Class: Canon::Diff::TextDecomposer

Inherits:
Object
  • Object
show all
Defined in:
lib/canon/diff/text_decomposer.rb

Overview

Decomposes two strings into their common prefix, changed portion, and common suffix. Used during DiffNode enrichment (Phase 1) to produce the 3-part decomposition: before-text, changed-text, after-text.

This is a pure function with no side effects. It operates on short serialized strings (e.g., “Hello World” vs “Hello Universe”), NOT on full document text.

Examples:

Simple substitution

TextDecomposer.decompose("Hello World", "Hello Universe")
# => { common_prefix: "Hello ", changed_old: "World",
#      changed_new: "Universe", common_suffix: "" }

Mid-string insertion

TextDecomposer.decompose("abc", "aXbc")
# => { common_prefix: "a", changed_old: "",
#      changed_new: "X", common_suffix: "bc" }

Full replacement

TextDecomposer.decompose("foo", "bar")
# => { common_prefix: "", changed_old: "foo",
#      changed_new: "bar", common_suffix: "" }

Class Method Summary collapse

Class Method Details

.decompose(text1, text2) ⇒ Hash

Decompose two strings into common prefix / changed / common suffix.

Algorithm: character-by-character prefix scan from the start, then reverse suffix scan from the end. The middle portion is the actual change.
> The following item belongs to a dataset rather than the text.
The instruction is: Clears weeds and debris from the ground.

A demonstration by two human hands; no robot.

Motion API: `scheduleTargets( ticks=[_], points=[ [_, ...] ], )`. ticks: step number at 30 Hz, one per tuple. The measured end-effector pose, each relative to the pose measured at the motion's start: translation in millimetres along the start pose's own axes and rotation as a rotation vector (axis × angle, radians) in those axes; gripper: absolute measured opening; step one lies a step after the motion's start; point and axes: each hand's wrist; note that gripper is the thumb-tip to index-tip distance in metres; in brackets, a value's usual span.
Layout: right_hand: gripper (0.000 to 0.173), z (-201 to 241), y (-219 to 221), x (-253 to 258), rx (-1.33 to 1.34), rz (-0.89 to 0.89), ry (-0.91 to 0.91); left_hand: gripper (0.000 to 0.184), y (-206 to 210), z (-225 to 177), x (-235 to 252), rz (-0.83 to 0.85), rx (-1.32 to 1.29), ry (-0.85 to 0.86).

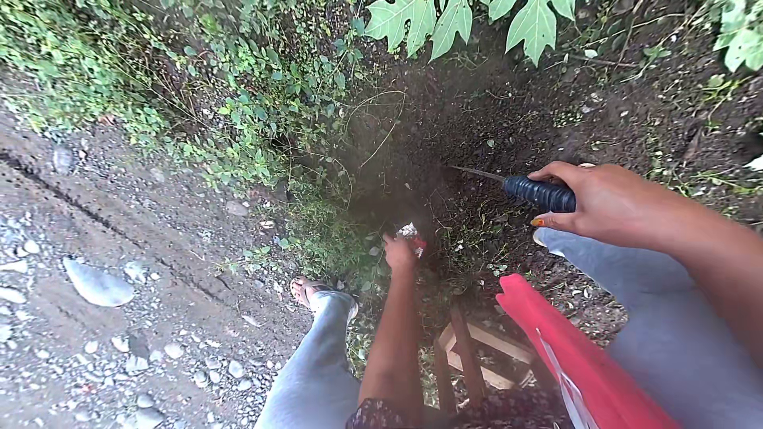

O(n) where n is the string length.

Parameters:

  • text1 (String)

    the old text (serialized_before)

  • text2 (String)

    the new text (serialized_after)

Returns:

  • (Hash)

    with keys :common_prefix, :changed_old, :changed_new, :common_suffix



37
38
39
40
41
42
43
44
45
46
47
48
49
50
51
52
53
54
55
56
57
58
# File 'lib/canon/diff/text_decomposer.rb', line 37

def self.decompose(text1, text2)
  return empty_result if text1.nil? && text2.nil?

  if text2.nil?
    return { common_prefix: "", changed_old: text1.to_s,
             changed_new: "", common_suffix: "" }
  end
  if text1.nil?
    return { common_prefix: "", changed_old: "",
             changed_new: text2.to_s, common_suffix: "" }
  end

  prefix_len = find_common_prefix_length(text1, text2)
  suffix_len = find_common_suffix_length(text1, text2, prefix_len)

  {
    common_prefix: text1[0...prefix_len],
    changed_old: text1[prefix_len...(text1.length - suffix_len)],
    changed_new: text2[prefix_len...(text2.length - suffix_len)],
    common_suffix: text1[(text1.length - suffix_len)..],
  }
end